Review: Three months after their first release by Dabs, Hydro, M-Zine & Scepticz, Rotterdam-based club night and label Blendits returns with a fresh two tracker. Kicking off the release, Lincoln-based trio Soligen & Type-2 deliver some beautifully obscure drum & bass with "Pretending". Twisted basslines, techy drumlines and an overall infusion of light and dark textures blend together to create a sound unlike any other you've ever heard. Next up, Dutch scene frontrunners Mindmapper & Silvahfonk present "Polygraph", a floating, airy track punctured by a deep sub and clever synth play. Intriguing and unique.
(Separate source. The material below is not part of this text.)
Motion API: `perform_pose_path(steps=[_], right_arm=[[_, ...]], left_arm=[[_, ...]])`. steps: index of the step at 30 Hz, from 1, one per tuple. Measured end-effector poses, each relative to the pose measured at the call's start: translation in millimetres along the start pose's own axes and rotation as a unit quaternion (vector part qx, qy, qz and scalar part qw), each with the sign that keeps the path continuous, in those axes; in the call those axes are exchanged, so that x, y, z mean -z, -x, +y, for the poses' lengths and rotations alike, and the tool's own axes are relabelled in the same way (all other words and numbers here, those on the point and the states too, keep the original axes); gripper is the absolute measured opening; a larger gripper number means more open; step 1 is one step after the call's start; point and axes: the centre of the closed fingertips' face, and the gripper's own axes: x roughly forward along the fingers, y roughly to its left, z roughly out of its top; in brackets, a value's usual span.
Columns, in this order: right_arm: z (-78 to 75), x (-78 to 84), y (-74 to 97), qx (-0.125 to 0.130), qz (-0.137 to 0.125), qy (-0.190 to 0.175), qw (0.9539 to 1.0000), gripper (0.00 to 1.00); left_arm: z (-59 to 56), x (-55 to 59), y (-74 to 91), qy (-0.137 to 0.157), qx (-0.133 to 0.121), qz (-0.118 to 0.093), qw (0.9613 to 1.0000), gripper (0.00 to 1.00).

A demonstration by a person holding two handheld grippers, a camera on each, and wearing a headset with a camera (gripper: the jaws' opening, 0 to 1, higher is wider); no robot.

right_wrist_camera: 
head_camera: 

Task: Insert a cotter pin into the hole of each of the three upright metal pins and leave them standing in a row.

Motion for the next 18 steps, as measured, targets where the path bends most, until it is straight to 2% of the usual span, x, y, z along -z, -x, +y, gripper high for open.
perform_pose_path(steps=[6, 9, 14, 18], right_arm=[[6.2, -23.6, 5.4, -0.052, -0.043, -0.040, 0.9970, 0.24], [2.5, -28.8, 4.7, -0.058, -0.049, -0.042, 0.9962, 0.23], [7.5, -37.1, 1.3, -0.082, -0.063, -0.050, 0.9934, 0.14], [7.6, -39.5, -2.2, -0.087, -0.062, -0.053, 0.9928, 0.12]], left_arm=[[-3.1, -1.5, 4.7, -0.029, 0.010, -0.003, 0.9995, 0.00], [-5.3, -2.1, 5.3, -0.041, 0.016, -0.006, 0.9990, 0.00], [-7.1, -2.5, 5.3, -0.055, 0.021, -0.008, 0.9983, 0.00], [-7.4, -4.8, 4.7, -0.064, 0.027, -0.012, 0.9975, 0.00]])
Review: Most labels celebrate their 50th or 100th release but Fokuz have never done things by convention, which is what's made them such a unique success story in drum & bass for 17 years. Here we find them celebrating their 80th release (and neatly referencing the work of Quentin Tarantino) with their biggest project to date that stretches two albums, over 30 tracks and some of the biggest names in D&B: Break, Calibre, Technimatic, BCee, Need For Mirrors, the list goes on. If you know Fokuz's output you'll already be on this. If you don't, just jump on the velvet sub rolls of Calibre's remix of Impish, Lenzman's hurricane soul twist of Random Movement or Dreazz & Stal's percussive frenzy "Ethiopian Jungle" and you'll know exactly what's going on right here.
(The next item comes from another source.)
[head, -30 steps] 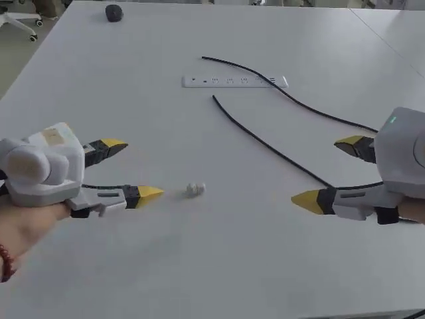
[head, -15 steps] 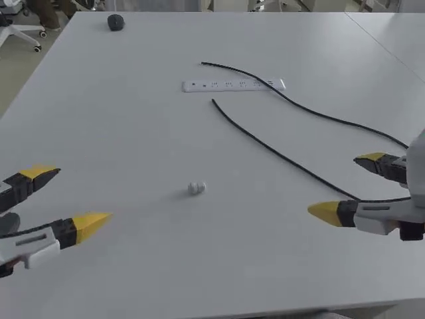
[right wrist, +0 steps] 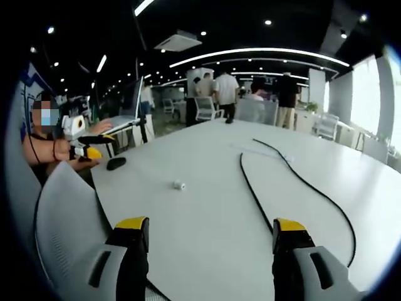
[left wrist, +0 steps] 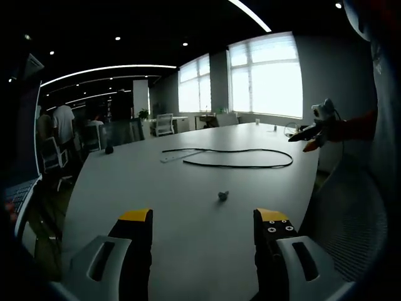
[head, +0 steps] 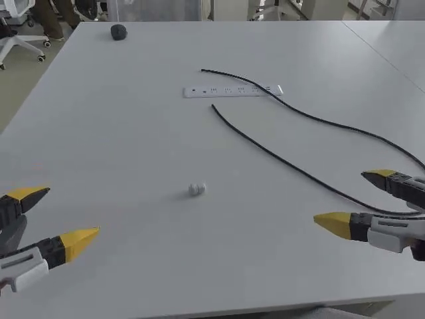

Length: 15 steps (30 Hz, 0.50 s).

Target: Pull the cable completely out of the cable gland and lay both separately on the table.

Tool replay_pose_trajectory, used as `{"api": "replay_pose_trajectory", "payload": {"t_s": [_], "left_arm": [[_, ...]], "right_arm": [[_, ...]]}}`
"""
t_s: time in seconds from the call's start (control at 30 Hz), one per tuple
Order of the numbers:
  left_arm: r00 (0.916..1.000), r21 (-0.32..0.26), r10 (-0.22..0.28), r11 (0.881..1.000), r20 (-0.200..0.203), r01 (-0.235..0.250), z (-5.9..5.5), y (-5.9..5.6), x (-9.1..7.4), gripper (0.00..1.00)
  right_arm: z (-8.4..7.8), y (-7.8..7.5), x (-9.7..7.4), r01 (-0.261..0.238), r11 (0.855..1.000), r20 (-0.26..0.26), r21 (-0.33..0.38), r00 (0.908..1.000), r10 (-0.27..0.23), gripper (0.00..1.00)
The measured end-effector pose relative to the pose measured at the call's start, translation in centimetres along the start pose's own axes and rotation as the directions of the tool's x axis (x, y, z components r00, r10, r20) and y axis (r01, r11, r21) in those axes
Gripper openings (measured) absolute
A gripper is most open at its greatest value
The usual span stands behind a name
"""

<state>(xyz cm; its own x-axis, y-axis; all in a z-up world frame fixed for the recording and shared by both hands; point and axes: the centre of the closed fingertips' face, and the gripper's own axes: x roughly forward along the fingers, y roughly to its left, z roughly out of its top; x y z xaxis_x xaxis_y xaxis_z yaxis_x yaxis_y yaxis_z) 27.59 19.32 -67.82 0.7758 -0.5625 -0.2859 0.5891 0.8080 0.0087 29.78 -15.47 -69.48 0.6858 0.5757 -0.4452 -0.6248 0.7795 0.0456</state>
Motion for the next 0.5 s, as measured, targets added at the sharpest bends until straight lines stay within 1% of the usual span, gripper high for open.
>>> {"api": "replay_pose_trajectory", "payload": {"t_s": [0.03, 0.1, 0.13, 0.17, 0.2, 0.27, 0.37, 0.4, 0.43, 0.5], "left_arm": [[1.0000, 0.002, -0.003, 1.000, 0.003, 0.003, 0.1, -0.1, 0.0, 0.67], [0.9994, -0.003, -0.030, 1.000, 0.016, 0.030, 0.5, -0.6, 0.1, 0.67], [0.9991, -0.008, -0.039, 0.999, 0.016, 0.039, 0.5, -0.7, 0.2, 0.67], [0.9982, -0.016, -0.059, 0.998, 0.012, 0.059, 0.4, -1.1, 0.2, 0.68], [0.9975, -0.014, -0.069, 0.997, 0.011, 0.069, 0.3, -1.3, 0.3, 0.67], [0.9971, -0.009, -0.076, 0.997, 0.005, 0.076, 0.2, -1.5, 0.3, 0.68], [0.9967, -0.011, -0.081, 0.997, 0.000, 0.081, -0.1, -1.5, 0.3, 0.68], [0.9964, -0.006, -0.085, 0.996, -0.002, 0.085, -0.1, -1.5, 0.3, 0.68], [0.9964, -0.005, -0.085, 0.996, -0.004, 0.085, -0.1, -1.6, 0.3, 0.67], [0.9963, -0.005, -0.086, 0.996, 0.002, 0.086, 0.1, -1.7, 0.3, 0.67]], "right_arm": [[-0.1, 0.4, 0.0, -0.015, 1.000, 0.004, 0.003, 0.9999, 0.015, 0.82], [-0.2, 0.5, 0.1, -0.010, 1.000, 0.009, 0.005, 0.9999, 0.010, 0.83], [-0.4, 0.8, 0.0, -0.024, 1.000, 0.007, 0.008, 0.9997, 0.024, 0.83], [-0.4, 1.0, 0.0, -0.025, 1.000, 0.014, 0.009, 0.9996, 0.025, 0.83], [-0.5, 1.0, 0.0, -0.021, 1.000, 0.008, 0.000, 0.9997, 0.021, 0.85], [-0.9, 1.0, 0.0, -0.018, 1.000, -0.008, -0.007, 0.9998, 0.018, 0.85], [-0.7, 0.9, -0.3, -0.014, 1.000, -0.001, -0.004, 0.9999, 0.014, 0.85], [-0.9, 0.8, -0.4, -0.010, 1.000, -0.009, -0.005, 0.9999, 0.010, 0.85], [-0.7, 0.8, -0.5, -0.007, 1.000, -0.005, -0.012, 1.0000, 0.007, 0.85], [-0.8, 0.9, -0.5, -0.012, 1.000, -0.012, -0.012, 0.9998, 0.012, 0.85]]}}
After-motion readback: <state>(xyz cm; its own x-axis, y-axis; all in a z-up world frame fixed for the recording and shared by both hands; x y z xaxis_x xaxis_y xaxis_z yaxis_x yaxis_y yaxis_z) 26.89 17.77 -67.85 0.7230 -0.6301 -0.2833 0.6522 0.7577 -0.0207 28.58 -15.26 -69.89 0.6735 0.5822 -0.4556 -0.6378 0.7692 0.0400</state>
Review: Rolling Rotterdam rotters Blendits have been dishing out some serious underground flavours for exactly two years this month. A suitable time, then, to look back and reflect on the damage they've caused. 15 tracks in total, we flicker and flux between lean minimal mechanical badism (Young-G's "Shantytown") to big slappy-drum jazz business (Impish's "Friday") and Bop-style glitch jitters (Hydro, M-Zine & Scepticz' "Keep Your Distance"), all the while keeping our eyes (and ears) on the future. A perfect time to fill the gaps in your collection and get up to speed; Blendits mean business.